Last year my class and I were reading about the post-Exodus Israelites. All those years of wandering in the desert. There were some really weird stories from that part of Hebrew history, and it really started to make me wonder what the people who wrote the Bible were smoking. There were earthquakes that swallowed evil men and snakes on poles and bloody battles when God’s people did crazy stuff like ramming a spike through a general’s head. I found it very difficult to explain to twelve year olds how the loving God we believed in could be behind all of that stuff. (When their questions got really hard, I just deferred them to our priest and that was my out.)

But the passage that really hit me hard was the battle of Jericho. When I was a kid, we used to sing a Sunday School song (derived from an old spiritual) about that story:

Joshua fit the battle of Jericho, Jericho, Jericho

Joshua fit he battle of Jericho, and the walls came tumblin’ down. 

It was always presented as a story of triumph after a long, hard 40 years of suffering. The people of God circled the city seven times, blew a host of trumpets, and the walls collapsed! God’s chosen ones finally had a home!

But when I re-read that story years later in preparation for my sixth grade class, I read it much, much differently. The people of God invaded an established city and slaughtered everyone in it. And they claimed God told them to do it. 

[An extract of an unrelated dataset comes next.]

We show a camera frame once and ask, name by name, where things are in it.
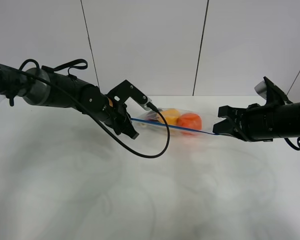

I can’t believe that God told them to do it. 

What I can believe is that humans do what they need to do to survive, and that can often be complicated and compromising. A friend actually told me that what happened at Jericho was a common military practice at that time. So the Israelites may have simply been launching a military attack, and when it got written down, it was written as a religious triumph.

I have also found out that parts of the Old Testament were written and/or revised in retrospect while the Israelites were in Babylonian captivity. To me, it seems completely possible that the Biblical writers were doing the work of memoirists: writing about the past from the lens of the present. A good memoirist is aware that she is writing her story as truthfully as she can, but the distance created by the passage of time often skews absolute truth. A memoirist knows that her anecdotes and tales may not have happened exactly how she is describing them. Did God really tell the Israelites to invade Jericho, or was that simply the way it got recorded in an effort to frame out a faith story? I don’t know.

What I know is that human fingerprints are all over the Bible. To me, that doesn’t necessarily make the Bible errant. The fact that Scripture is full of human influence, imperfections, and less-than-exact storytelling is a testament to a faith story that accepts our humanity and gives us grace. And the fact is that God chose to wear human fingerprints just like us. That says something about how precious those fingerprints are.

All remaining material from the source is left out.